We went to his favorite restaurant and ate. He also told me about their latest projects and it was a delight to see him enjoying his work. Most people dreaded their work but Adam was different. He liked what he was doing.
“I’m sorry. I kept on talking about my work. How about you? Anything interesting to share?” he asked.
“Well, people should stop having s*x in the library,” I said. I wasn’t about to tell him about my short trip to the hospital. “I mean, I get the thrill but seeing naked couple was starting to be a part of my daily happenings.”
He laughed and it was wonderful. I loved hearing him laugh. I loved making him happy. I wished I could forever make him happy. This man deserved all the happiness because he was my happiness.

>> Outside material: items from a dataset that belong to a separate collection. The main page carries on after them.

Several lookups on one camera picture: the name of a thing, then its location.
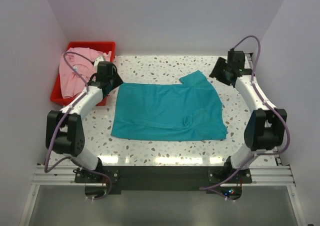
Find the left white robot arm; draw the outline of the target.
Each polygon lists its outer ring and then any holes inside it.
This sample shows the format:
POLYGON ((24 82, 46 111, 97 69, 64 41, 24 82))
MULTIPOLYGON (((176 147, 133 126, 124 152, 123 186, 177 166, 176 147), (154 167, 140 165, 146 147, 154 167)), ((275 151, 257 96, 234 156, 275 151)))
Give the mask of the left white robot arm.
POLYGON ((84 90, 67 106, 47 115, 45 144, 48 149, 44 171, 50 172, 66 159, 86 170, 86 177, 99 182, 103 176, 102 161, 85 146, 83 120, 107 95, 123 84, 112 62, 100 61, 84 90))

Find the teal t shirt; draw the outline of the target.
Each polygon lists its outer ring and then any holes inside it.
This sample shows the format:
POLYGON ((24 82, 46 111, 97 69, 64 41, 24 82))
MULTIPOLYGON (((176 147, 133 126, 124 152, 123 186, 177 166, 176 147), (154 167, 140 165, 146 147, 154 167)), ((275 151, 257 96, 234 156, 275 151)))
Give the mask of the teal t shirt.
POLYGON ((180 84, 124 83, 119 87, 111 135, 146 141, 224 140, 223 104, 202 72, 180 84))

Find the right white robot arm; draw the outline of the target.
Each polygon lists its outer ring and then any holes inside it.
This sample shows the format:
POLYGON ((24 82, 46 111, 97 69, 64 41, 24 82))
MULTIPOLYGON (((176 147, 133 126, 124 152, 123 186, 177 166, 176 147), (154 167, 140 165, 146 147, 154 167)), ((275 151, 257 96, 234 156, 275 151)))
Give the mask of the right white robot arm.
POLYGON ((253 70, 245 67, 245 53, 230 49, 227 58, 218 58, 211 78, 235 88, 250 111, 244 130, 244 144, 223 165, 223 178, 235 182, 259 156, 273 155, 272 150, 284 140, 287 112, 276 108, 262 93, 253 70))

“Babe, that library’s starting to intrigue me. Maybe you should sign me up for some volunteer work, too, huh?”
“You just want to see the action.”
“Well, if that’s a part of the job, then who I am a complain?”
I shook my head at his reason.
“Babe,” he called. “Do you want to organize a party?”
“I mean, if you just want. I just figured the library wasn’t enough to keep you busy because you managed to runaway from Jess.”
My jaw fell.
“Jess reports everything to me. I’m not mad, okay, babe? You’re safe so I’m good. But next time, just don’t do that again. You’d kill me if something bad happens to you. Okay?”
I bit my lower lip.
“It’s okay, babe. I just don’t want anything bad happening to you. It’ll destroy me.”
I looked at him and I saw genuine concern on his face. What did I do to deserve him? He was so perfect and he loved me so much. I never understood what he saw in me. He could have had anyone but he chose me.
“I went to the doctor,” I confessed. I knew I thought of withdrawing information until I saw sure but seeing how concerned he was tugged my heart. I knew he would understand.
Panic was written all over his face.
“Is something wrong? What happened? Did you get hurt?” he asked, clearly really worried.
“No, no,” I told him. “I just wanted to know if something was wrong with me…”
His brows were knitted. I took a deep breath.
“It was negative again, Adam… We’d been trying for almost a year and I’m already beginning to think that something might be wrong with me. What if I was infertile? You should have really insisted on getting me checked before marrying me. It was my—”
He cut me off.
“Bree, where’s this coming from?”
Tears were starting to pool in my eyes. I bit my lower lip. I didn’t want to cause a scene in this restaurant but this situation was causing me pain. It pained me to not be able to give kids to Adam.
It was like I was a failure as a woman. As a person.
I already failed my parents when I didn’t purse law… Now, I was failing Adam because I couldn’t bear a child.
“Adam, what if I can’t give you kids?” I asked as tears rolled down my face. “Will you love me less?”
Adam stood up and went to me. He pulled me up and hugged me. Amidst all the people who could see us, he enclosed me in his arms.
“Good God, Bree. Why do you think like that? Of course not. I married you because you’re the only person I can see myself spending the rest of my life with. If we have kids, then we have kids. And if we don’t, then I can have all your love and attention. So really, it’s a win-win situation for me.”
I was still sobbing. He broke the hug and cupped my face.
“Sabrina Johnson-Walton, I love you, not your uterus. I don’t know if this is reassuring to you but I love having s*x with you. If it gives us kids, then that’s just a pleasant bonus. So please, stop feeling bad.”
He looked at me.
“Good. Because I love you so much, Bree. Don’t ever doubt that, okay?”